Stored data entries
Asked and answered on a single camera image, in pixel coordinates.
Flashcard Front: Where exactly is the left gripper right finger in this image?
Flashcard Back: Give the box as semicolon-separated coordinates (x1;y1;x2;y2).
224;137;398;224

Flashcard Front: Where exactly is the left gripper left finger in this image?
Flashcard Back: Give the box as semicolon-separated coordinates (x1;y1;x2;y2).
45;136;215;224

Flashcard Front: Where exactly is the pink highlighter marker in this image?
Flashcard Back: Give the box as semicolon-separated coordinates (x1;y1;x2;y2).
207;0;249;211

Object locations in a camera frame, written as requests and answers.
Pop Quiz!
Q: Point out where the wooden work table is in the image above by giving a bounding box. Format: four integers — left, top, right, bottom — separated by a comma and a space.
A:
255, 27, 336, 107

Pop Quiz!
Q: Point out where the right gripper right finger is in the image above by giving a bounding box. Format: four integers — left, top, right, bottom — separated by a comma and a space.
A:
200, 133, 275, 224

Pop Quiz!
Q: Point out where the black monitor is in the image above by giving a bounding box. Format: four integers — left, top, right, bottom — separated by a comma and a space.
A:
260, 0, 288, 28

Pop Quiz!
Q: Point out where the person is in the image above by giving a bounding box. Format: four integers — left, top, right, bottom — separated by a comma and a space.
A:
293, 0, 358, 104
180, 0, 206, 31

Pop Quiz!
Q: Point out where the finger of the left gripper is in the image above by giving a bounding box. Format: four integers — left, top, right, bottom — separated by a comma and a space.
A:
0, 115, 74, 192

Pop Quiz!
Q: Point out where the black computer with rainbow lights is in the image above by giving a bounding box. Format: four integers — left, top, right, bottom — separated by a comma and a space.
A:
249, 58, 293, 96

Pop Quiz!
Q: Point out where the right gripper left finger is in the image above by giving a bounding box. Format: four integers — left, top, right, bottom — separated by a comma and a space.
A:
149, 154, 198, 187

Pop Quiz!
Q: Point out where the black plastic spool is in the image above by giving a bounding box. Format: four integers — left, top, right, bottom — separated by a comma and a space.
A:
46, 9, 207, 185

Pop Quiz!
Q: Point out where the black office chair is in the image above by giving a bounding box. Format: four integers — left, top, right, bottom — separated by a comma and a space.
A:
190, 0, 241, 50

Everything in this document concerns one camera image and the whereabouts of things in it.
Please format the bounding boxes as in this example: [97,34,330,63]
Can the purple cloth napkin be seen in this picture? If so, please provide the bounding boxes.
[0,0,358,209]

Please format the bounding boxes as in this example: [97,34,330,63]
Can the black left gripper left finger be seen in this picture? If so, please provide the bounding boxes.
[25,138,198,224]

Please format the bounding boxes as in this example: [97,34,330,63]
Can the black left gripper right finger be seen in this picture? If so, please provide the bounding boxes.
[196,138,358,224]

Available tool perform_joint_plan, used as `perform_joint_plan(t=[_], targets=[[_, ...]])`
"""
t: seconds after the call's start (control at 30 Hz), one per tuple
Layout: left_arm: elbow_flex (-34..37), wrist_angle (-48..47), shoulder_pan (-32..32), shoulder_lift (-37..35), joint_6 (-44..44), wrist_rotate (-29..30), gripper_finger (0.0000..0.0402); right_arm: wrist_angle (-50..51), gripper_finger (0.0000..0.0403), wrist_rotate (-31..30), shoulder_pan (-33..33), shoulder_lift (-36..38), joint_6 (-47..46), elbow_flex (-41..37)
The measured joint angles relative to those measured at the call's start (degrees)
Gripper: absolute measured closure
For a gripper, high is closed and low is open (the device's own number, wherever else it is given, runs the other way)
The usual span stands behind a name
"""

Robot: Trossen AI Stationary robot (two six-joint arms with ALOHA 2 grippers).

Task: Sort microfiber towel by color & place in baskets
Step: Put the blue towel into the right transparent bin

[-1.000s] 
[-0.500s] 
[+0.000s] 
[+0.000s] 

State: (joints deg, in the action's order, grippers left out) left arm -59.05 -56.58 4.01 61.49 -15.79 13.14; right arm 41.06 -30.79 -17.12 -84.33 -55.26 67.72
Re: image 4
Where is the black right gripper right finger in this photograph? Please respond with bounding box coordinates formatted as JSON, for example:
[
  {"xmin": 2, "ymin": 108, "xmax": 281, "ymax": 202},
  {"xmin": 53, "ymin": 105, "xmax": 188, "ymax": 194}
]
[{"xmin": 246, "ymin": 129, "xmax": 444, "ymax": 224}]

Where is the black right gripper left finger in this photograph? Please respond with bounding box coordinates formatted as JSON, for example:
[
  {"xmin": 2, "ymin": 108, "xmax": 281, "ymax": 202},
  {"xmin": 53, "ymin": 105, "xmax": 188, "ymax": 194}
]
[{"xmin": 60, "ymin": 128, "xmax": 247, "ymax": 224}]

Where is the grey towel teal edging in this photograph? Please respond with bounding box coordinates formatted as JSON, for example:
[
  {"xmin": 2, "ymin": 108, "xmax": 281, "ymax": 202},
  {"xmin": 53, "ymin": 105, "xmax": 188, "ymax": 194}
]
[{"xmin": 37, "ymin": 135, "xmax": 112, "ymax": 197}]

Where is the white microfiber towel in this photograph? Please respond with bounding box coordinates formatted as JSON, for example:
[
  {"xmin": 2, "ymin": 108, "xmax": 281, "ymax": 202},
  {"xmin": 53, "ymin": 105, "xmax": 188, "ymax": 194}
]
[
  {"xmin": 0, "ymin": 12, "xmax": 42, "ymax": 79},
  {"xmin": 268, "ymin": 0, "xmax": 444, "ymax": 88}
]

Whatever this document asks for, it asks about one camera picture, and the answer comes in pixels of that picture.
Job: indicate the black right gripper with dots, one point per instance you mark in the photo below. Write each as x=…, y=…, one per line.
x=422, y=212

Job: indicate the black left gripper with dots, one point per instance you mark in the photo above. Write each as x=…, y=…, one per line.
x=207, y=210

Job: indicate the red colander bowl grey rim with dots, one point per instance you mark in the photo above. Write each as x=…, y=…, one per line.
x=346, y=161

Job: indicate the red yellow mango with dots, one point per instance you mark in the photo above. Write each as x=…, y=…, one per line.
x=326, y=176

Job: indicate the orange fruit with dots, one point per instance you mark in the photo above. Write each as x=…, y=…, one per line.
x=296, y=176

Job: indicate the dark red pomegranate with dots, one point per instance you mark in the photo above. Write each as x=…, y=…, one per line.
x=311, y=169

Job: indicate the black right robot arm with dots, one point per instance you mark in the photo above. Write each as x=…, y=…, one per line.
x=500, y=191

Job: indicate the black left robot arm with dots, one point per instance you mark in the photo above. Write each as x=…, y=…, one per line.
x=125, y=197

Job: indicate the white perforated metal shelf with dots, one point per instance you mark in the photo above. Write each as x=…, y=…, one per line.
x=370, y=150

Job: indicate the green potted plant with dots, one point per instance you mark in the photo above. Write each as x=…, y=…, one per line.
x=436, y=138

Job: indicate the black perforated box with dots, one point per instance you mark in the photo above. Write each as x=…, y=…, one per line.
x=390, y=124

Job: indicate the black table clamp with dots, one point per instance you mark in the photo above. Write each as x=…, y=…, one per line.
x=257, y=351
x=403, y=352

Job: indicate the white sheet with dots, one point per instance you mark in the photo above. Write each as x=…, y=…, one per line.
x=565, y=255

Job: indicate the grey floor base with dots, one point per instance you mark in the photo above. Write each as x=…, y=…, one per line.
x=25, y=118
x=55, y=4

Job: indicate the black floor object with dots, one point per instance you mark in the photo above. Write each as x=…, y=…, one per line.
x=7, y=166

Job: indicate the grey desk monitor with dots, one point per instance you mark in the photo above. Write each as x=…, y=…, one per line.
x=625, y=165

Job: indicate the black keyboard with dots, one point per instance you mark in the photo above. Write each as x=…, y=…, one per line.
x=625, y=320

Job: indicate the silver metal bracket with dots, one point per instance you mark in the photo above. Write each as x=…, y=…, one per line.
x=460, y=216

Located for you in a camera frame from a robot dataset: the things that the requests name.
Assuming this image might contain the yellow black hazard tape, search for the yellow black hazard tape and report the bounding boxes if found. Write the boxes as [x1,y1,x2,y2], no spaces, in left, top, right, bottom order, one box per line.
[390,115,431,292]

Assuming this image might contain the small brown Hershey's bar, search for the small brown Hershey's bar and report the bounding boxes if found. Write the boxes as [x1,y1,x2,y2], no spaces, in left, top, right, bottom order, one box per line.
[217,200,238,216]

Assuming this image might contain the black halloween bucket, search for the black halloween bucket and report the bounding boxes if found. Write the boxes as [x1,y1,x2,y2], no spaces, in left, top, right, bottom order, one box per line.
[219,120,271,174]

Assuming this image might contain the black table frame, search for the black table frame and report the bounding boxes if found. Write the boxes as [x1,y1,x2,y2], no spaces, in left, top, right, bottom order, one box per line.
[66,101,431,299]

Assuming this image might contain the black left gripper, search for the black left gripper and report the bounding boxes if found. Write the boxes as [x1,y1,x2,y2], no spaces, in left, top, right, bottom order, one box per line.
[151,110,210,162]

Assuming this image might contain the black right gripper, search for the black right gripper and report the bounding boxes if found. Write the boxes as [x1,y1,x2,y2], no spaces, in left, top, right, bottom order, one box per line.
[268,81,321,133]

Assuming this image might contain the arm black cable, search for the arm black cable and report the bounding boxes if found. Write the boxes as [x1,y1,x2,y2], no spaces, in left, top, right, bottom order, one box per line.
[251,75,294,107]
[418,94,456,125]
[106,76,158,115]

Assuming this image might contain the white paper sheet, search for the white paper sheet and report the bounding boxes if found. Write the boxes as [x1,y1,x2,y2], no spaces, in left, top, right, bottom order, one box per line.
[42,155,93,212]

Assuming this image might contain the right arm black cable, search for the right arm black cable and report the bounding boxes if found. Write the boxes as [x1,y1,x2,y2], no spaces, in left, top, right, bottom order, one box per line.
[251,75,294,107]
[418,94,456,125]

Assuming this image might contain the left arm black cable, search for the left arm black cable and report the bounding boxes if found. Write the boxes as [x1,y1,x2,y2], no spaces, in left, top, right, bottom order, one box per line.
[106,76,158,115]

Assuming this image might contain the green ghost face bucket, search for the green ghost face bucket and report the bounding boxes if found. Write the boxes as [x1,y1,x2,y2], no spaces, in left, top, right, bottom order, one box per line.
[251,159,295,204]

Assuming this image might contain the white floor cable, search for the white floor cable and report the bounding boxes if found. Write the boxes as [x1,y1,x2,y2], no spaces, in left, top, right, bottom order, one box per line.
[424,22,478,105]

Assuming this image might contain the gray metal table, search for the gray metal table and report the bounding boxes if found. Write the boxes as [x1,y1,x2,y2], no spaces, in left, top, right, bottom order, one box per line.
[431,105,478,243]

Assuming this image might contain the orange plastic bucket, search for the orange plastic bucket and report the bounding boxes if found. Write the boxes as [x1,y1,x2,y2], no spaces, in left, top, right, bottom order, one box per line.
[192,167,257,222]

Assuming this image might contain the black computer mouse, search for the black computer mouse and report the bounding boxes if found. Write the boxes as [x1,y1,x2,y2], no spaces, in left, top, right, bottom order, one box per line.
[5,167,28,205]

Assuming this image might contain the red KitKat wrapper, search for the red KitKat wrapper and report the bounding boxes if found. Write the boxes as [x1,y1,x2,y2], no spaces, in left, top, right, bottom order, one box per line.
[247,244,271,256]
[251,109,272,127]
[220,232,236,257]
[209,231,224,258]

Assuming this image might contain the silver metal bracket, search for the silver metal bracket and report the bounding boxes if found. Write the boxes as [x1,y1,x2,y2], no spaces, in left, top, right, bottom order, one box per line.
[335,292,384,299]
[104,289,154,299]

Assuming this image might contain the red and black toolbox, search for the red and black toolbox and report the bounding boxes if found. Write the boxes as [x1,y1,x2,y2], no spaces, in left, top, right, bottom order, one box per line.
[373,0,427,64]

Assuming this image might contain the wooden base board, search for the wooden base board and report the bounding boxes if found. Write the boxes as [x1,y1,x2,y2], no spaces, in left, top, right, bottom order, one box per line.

DIRECTIONS FOR THIS TASK: Across all lines of the data above, count those that contain the word "microfiber", giving the number without further comment.

EXPECTED OUTPUT: 2